- [WHAT TO DO] Pull each line containing "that" out of the listing below.
--- DATA EXTRACT ---
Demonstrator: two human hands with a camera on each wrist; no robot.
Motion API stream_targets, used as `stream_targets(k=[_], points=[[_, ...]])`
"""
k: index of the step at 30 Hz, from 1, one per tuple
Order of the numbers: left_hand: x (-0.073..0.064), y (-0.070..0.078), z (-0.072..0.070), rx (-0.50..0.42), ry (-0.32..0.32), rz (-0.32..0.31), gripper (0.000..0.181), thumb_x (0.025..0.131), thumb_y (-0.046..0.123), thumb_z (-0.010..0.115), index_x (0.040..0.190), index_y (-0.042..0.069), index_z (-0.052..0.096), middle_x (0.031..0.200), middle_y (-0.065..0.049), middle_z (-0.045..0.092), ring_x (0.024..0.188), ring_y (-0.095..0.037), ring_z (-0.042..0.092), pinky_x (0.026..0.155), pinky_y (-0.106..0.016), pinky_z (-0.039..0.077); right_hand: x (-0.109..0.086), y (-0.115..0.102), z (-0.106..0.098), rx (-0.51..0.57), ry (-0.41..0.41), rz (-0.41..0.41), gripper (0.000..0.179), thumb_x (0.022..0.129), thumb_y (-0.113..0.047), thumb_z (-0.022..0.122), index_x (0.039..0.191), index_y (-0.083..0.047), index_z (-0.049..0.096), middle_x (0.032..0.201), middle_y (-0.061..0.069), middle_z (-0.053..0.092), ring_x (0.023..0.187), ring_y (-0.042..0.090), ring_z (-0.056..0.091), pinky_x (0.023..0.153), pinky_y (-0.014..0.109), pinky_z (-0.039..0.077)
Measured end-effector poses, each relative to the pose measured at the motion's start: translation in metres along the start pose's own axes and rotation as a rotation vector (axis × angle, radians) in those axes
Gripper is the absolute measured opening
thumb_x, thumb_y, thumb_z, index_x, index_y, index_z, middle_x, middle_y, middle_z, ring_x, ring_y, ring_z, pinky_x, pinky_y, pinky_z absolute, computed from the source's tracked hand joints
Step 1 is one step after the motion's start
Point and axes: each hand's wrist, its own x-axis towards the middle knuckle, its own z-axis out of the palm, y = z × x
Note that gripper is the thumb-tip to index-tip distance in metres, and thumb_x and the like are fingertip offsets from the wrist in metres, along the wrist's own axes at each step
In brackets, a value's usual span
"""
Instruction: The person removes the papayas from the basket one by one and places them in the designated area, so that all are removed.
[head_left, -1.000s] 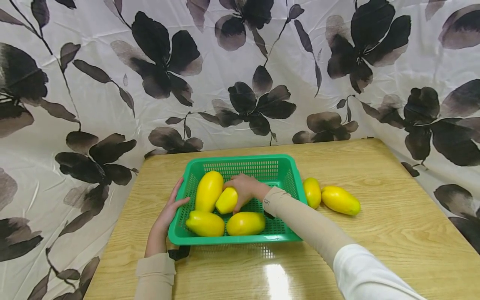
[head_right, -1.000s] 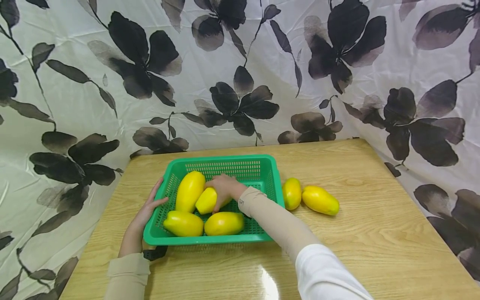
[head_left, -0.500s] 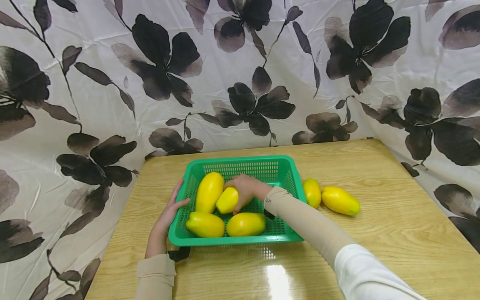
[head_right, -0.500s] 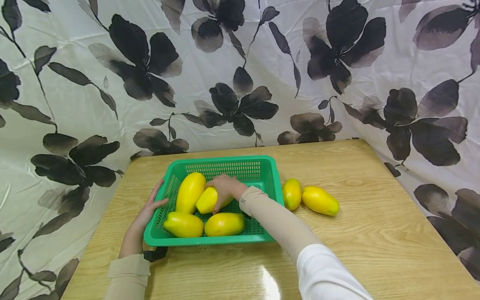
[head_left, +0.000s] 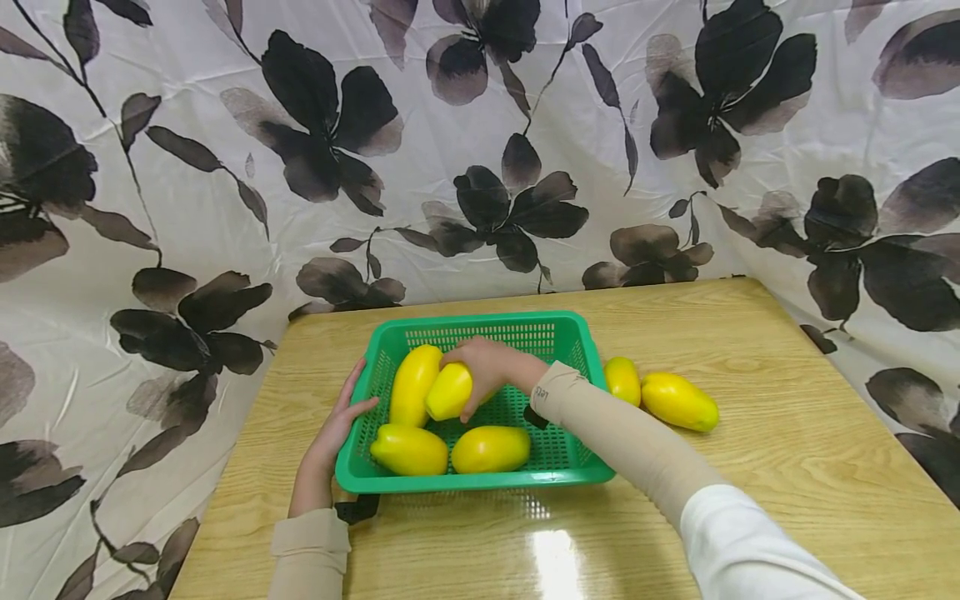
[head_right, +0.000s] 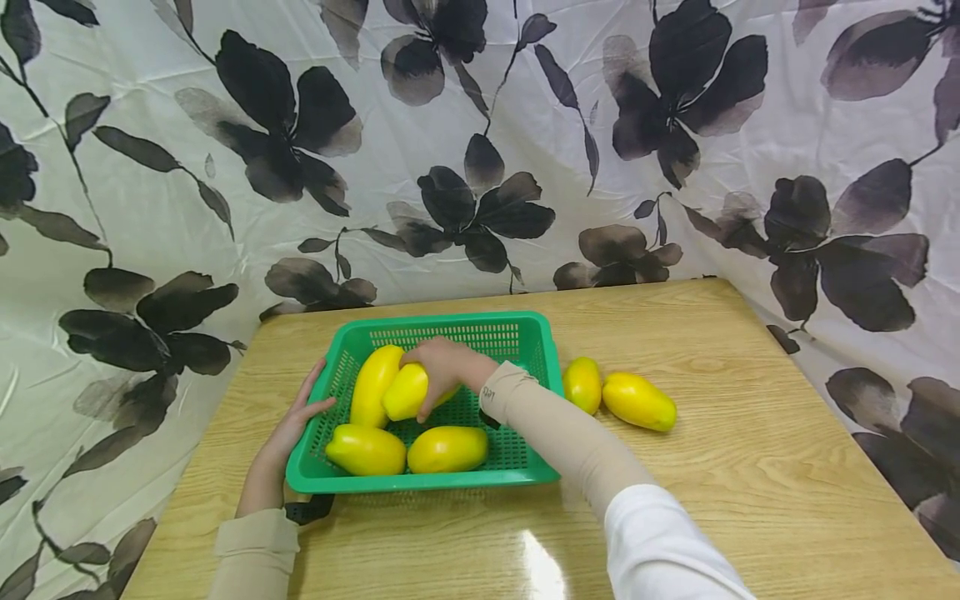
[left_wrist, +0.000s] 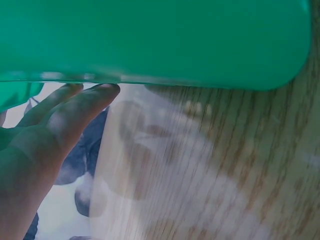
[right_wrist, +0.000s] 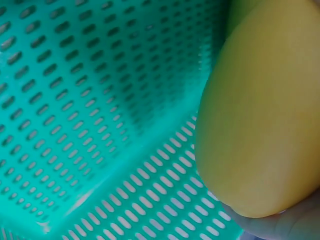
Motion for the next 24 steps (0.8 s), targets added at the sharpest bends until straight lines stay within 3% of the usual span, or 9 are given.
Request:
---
- [RESULT OF THE EXERCISE]
Note that gripper is the thumb-tip to index-tip distance in metres, and thumb_x and the like are fingertip offsets from the wrist in metres, along the wrist's own axes at each step
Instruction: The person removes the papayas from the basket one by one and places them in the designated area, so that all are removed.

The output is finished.